United States District Court, N.D. Illinois, Eastern Division

August 23, 2014

FABIAN SANTIAGO, Plaintiff,
v.
KAREN RABIDEAU, et al., Defendants.

          MEMORANDUM OPINION AND ORDER

          Ruben Castillo Chief Judge.

         Fabian Santiago ("Plaintiff), a prisoner incarcerated at Stateville Correctional Center ("Stateville"), brings his second amended complaint against Karen Rabideau, Leslie Turner, Mindi Pierce, Clarence D. Wright, Colleen M. Franklin, Daniel Reed, Christopher Williams, Tarry Williams, and John Does 1 through 10 (collectively, "Defendants"), employees of the Illinois Department of Corrections ("IDOC") at Stateville. (R. 28, Second Am. Compl.) Plaintiff brings this action pursuant to 42 U.S.C. § 1983 alleging deprivations of his rights under the First, Eighth, and Fourteenth Amendments to the U.S. Constitution. (Id.) Presently before the Court is Plaintiffs motion for summary judgment on his First Amendment claim. (R. 60, Mot.) For the reasons stated below, Plaintiffs motion is granted in part and denied in part.

         RELEVANT FACTS

         The following facts are undisputed. For the past ten years, Plaintiff has been incarcerated at Stateville. (R. 67, Defs.' Resp. to PL's Facts ¶ 2.) In July 2014, an inmate who was classified as an "escape risk" was transferred to Plaintiffs cell. (Id. ¶ 8.) Because Plaintiffs cellmate was deemed an escape risk, their cell was subject to more frequent searches. (Id.) In August 2014, Plaintiff wrote a letter to then Illinois Governor Patrick J. Quinn regarding his cellmate, the frequent searches that he was being subjected to, and his perceived lack of response by IDOC employees. (Id. ¶ 15; R. 61-3, Ex. C, 2014 Letter.) The letter reads, in its entirety, as follows:

8/20/2014
To: Mr. Patrick J. Quinn:
Listen to me you faggot motherfucker! I wrote your punk ass almost a month ago notifying your office of these piece of shit, corrupt prison officials deliberately having me placed into a celling [sic] location with an [inmate] categorized as an extremely high escape risk in order to justify having my cell searched every several days, completely destroying my cell, stealing my property & provoking physical confrontations between myself, my cellmate & prison guards. These are criminal acts of misconduct & your fuckin racist & corrupt office is refusing to do anything about these abuses.
I have already filed an emergency grievance dated: 8/3/14, concerning these abuses & this punk ass warden has refused to take correct action. I have every intention on filing suit in federal court and your offices [sic] roll [sic] in disregarding & concealing these abuses will be stipulated. You have allowed a cess pool [sic] of corruption & abuse against [inmates] to plague the IDOC & haven't done shit to address these matters-I can only hope you lose the election you fuckin asshole.

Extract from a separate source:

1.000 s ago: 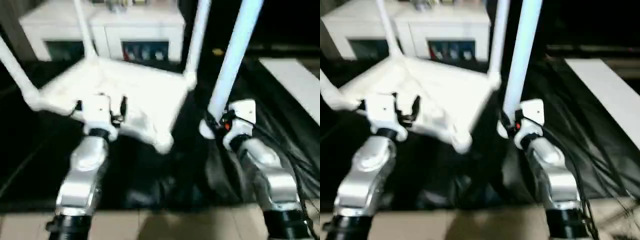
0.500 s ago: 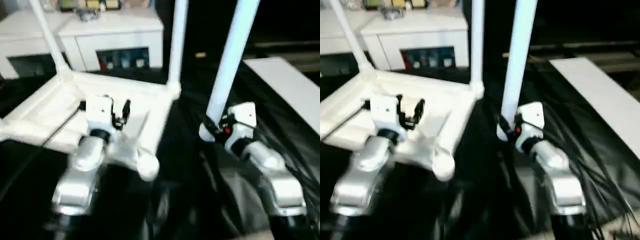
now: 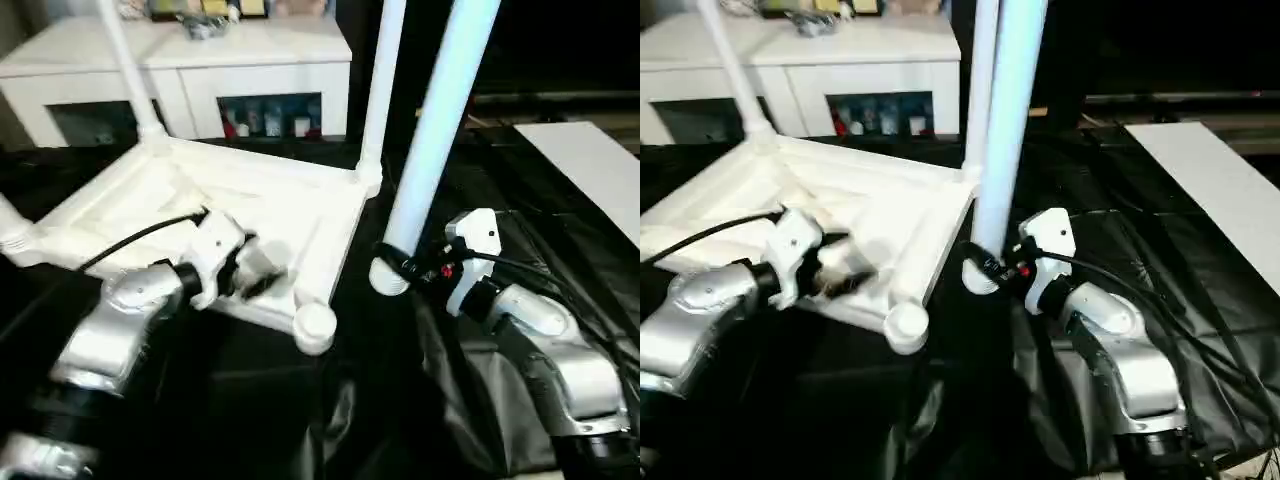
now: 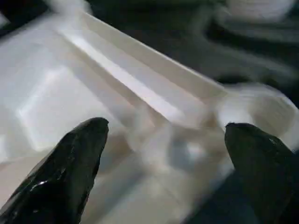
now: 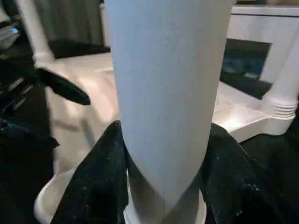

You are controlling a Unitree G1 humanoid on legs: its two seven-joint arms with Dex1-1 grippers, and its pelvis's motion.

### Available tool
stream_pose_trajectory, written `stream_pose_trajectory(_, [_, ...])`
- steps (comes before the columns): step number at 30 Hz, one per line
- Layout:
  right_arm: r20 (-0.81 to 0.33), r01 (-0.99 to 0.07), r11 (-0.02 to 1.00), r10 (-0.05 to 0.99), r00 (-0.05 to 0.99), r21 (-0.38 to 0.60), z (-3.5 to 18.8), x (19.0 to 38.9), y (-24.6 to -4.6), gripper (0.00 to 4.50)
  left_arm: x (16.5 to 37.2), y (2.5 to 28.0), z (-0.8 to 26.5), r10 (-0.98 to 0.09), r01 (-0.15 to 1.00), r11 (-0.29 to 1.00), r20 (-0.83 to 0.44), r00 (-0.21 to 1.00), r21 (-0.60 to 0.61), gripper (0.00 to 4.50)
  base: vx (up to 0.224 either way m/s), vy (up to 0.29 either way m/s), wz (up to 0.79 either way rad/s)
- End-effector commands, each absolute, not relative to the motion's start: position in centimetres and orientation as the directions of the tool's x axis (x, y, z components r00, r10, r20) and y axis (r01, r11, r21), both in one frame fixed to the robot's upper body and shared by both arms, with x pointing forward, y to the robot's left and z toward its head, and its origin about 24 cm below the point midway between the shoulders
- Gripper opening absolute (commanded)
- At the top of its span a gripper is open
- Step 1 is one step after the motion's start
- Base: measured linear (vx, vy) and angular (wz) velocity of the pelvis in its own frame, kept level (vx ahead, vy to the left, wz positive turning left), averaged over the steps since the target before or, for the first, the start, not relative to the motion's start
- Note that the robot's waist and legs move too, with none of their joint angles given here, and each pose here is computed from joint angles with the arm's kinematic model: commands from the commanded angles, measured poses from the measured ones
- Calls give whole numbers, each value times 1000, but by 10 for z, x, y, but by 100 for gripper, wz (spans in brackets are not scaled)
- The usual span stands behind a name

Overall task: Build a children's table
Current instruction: Move to table

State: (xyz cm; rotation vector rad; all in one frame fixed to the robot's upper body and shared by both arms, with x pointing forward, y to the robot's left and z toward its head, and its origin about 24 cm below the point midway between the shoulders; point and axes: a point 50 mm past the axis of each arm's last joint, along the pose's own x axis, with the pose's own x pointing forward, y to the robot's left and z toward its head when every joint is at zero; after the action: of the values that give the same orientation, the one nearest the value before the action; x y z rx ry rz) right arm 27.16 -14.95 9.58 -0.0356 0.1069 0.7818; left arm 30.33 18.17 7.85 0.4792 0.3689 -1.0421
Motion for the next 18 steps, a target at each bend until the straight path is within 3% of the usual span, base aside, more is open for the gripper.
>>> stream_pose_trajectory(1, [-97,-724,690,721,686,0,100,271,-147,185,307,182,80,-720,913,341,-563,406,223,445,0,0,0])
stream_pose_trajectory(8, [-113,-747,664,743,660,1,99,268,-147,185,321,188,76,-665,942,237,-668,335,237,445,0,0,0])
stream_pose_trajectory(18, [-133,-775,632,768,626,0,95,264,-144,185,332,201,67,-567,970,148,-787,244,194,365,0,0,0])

(R. 61-3, Ex. C, 2014 Letter.)

         A copy of Plaintiff s letter to Governor Quinn was forwarded to the Stateville Investigation Unit. (R. 61-1, Ex. A, Offender Disciplinary Report.) The Offender Disciplinary Report documenting the letter listed Defendant Pierce as the reporting employee and Defendant Turner as a witness. (R. 67, Defs.' Resp. to PL's Facts ¶ 16.) The Offender Disciplinary Report noted that the letter "was very disrespectful, " constituted "insolence, " and was a "major infraction." (R. 61-1, Ex. A, Offender Disciplinary Report.) Insolence is defined in the prison regulations as "[f]alking, touching, gesturing, or other behavior that harasses, annoys or shows disrespect." II. Admin. Code 20, § 504, Table A (2001). On September 8, 2014, Plaintiff was brought before IDOC's Adjustment Committee, composed of Defendants Wright and Franklin, on the insolence charge. (R. 67, Defs.' Resp. to PL's Facts ¶¶ 18-19.) Wright and Franklin found Plaintiff guilty of insolence and recommended that he be transferred to F-House, Stateville's disciplinary segregation unit, for one month. (Id. ¶ 26.) As a result, Plaintiff was subsequently incarcerated in F-House for one month. (Id.)

         PROCEDURAL BACKGROUND

         On February 27, 2015, Plaintiff filed apro se complaint pursuant to 42 U.S.C. § 1983, alleging numerous violations of his constitutional rights by Stateville officials. (R. 1, Compl.) After Plaintiffs initial complaint was dismissed without prejudice, (R. 9, Order), the Court granted Plaintiff leave to amend his subsequent complaint and also appointed counsel for him, (R. 23, Order). Plaintiff filed his second amended complaint, through counsel, on August 17, 2015. (R. 28, Second Am. Compl.)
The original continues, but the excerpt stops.